Pero aún más única que el propio crimen fue sin duda la situación de las víctimas. Los
albigenses murieron a causa de su fe creyendo hasta la muerte que Dios tenía
necesidad de mártires. Los cristianos negros fueron masacrados por su raza, pero eran
capaces de encontrar su consuelo en una fe que no estaba en cuestión. Los más de un
millón de niños judíos masacrados en el Holocausto nazi no murieron ni a causa de su
fe ni por razones ajenas a la fe judía, sino a causa de la fidelidad de sus abuelos, que les
había convertido en niños judíos" (pp. 123-124). Los originarios de las comunidades
judías de la Europa oriental, que constituyeron la mayor parte de esos seis millones de
torturados y asesinados, representaban a los seres humanos menos corrompidos por
las ambigüedades de nuestro mundo, y el millón de niños asesinados poseía la
inocencia de los niños. Muerte de mártires, muerte acaecida en la incesante destrucción
por parte de los verdugos de esa dignidad de mártires, una destrucción cuyo acto final
se cumple hoy en la contestación póstuma del hecho mismo del martirio por los
supuestos "revisores de la Historia". El dolor en toda su malignidad y sin mezcla,
sufrimiento en vano. Esto hace imposibles y odiosos todos los pensamientos o
declaraciones que explicarían el sufrimiento por los pecados de quienes sufrieron o
murieron. Pero este fin de la teodicea que se impone ante la prueba más desmesurada
del siglo, ¿no revela, al mismo tiempo y de una forma más general, el carácter
injustificable del sufrimiento en el otro hombre, el escándalo en que consistiría que yo
justificase el sufrimiento de mi prójimo? De modo que el fenómeno mismo del
sufrimiento, en su inutilidad es, en principio, el dolor de los otros. Para una sensibilidad
ética -que se confirma en la inhumanidad de nuestro tiempo y contra ella-, la
justificación del dolor del prójimo es ciertamente el origen de toda inmoralidad.

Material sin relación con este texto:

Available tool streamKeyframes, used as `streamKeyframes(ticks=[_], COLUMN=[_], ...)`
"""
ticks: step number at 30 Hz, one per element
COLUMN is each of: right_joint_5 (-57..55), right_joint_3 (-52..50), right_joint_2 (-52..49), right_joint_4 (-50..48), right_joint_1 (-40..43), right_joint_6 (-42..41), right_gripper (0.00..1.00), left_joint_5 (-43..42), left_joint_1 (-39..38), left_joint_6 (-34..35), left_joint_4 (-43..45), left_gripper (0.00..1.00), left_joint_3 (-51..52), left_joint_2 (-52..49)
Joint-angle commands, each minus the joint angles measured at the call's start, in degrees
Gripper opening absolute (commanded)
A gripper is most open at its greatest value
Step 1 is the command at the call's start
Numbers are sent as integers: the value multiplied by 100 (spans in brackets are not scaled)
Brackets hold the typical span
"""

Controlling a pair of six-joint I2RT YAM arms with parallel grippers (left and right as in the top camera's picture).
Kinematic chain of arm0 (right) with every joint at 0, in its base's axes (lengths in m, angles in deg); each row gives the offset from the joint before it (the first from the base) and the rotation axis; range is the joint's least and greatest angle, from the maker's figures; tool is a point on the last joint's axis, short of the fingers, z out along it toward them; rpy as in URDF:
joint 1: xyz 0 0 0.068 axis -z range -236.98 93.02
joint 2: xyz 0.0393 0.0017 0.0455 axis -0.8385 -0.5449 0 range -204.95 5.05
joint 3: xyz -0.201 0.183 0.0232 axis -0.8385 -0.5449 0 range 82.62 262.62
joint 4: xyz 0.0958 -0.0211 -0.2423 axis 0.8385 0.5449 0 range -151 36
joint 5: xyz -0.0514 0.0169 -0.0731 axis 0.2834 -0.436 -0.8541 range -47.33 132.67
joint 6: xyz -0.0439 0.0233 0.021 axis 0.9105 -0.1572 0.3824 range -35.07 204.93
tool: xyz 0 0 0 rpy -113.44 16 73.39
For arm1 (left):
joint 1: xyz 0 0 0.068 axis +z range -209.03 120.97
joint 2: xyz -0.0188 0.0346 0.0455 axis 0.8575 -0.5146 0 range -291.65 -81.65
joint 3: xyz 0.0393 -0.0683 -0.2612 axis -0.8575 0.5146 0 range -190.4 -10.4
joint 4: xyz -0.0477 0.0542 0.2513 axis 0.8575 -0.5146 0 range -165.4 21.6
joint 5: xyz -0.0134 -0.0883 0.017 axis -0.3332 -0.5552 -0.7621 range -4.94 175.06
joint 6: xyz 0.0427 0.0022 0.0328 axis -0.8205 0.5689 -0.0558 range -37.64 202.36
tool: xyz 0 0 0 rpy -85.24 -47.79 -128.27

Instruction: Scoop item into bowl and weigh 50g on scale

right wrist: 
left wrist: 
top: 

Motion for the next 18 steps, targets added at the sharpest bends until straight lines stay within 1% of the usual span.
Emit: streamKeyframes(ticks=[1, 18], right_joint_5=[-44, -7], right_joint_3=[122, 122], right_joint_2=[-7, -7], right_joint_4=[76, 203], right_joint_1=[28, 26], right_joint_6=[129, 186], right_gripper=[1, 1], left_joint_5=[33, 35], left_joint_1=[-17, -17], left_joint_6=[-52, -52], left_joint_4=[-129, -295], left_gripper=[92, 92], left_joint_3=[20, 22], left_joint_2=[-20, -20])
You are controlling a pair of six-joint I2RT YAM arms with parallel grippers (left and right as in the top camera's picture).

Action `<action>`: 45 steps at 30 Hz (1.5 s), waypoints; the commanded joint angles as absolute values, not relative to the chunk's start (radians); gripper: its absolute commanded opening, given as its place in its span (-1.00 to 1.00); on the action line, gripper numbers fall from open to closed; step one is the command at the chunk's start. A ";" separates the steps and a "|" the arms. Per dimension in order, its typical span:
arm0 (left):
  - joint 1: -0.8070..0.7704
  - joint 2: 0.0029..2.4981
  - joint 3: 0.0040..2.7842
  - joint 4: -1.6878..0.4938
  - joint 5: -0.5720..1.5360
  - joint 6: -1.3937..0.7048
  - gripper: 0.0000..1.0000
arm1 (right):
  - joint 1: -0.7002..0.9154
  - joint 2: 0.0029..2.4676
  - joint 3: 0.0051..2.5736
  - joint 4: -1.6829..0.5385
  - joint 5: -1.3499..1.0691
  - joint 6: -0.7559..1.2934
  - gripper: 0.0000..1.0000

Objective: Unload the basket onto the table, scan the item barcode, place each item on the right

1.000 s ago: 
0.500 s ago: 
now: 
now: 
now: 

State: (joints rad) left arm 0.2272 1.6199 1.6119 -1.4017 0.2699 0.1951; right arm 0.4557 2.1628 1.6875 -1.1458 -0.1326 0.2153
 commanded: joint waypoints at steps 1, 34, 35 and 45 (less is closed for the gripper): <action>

Acusarse sufriendo es, sin duda, la recurrencia propia del yo a sí mismo. Quizá por ello
el para-otro -la más directa relación con los demás- es la más profunda aventura de la
subjetividad, su intimidad última. Pero esta intimidad tiene que ser discreta. No puede
ofrecerse como ejemplo ni narrarse como discurso edificante. No podría convertirse en
predicación sin pervertirse.
Esta reflexión final del filósofo de Toronto, formulada en términos que la convierten en
relativa al destino del pueblo judío, puede recibir una significación universal. La
humanidad que asistió, desde Sarajevo hasta Camboya, a tantas crueldades en el curso
de un siglo en el que Europa, con sus "ciencias humanas", parecía estar llegando al final
de su tarea, la humanidad que -ya o aún- respiraba en medios de estos horrores los
humos de los hornos crematorios de la "solución final" en la que la teodicea se reveló
bruscamente imposible, ¿se dispone, indiferente a abandonar al mundo al sufrimiento
inútil, entregándolo a la fatalidad política -o a la deriva- de las fuerzas ciegas que
infligen la desgracia a los débiles y a los vencidos y se la ahorran a unos vencedores
aliados con los malvados? O bien, incapaz de adherir a un orden -o a un desorden- que
sigue considerando diabólico, ¿no debería, con una fe más difícil que nunca, una fe sin
teodicea, continuar la Historia Sagrada? ¿No debería proseguir una historia que apela
ante todo a los recursos del yo en cada uno y a su sufrimiento inspirado por el
sufrimiento del otro hombre, a su compasión que es un sufrimiento no inútil (o amor),
que ya no es sufrimiento en vano y que tiene sentido pleno? ¿No estamos todos
abocados -como el pueblo judío a su fidelidad- al segundo término de esta alternativa
en las estribaciones del siglo veinte, tras el dolor inútil e injustificable que en él se ha
expuesto y desplegado sin sombra alguna de teodicea consoladora? (7) Nueva
modalidad para la fe de nuestros días e, incluso, modalidad esencial para nuestras
certidumbres morales en la modernidad que hoy despierta.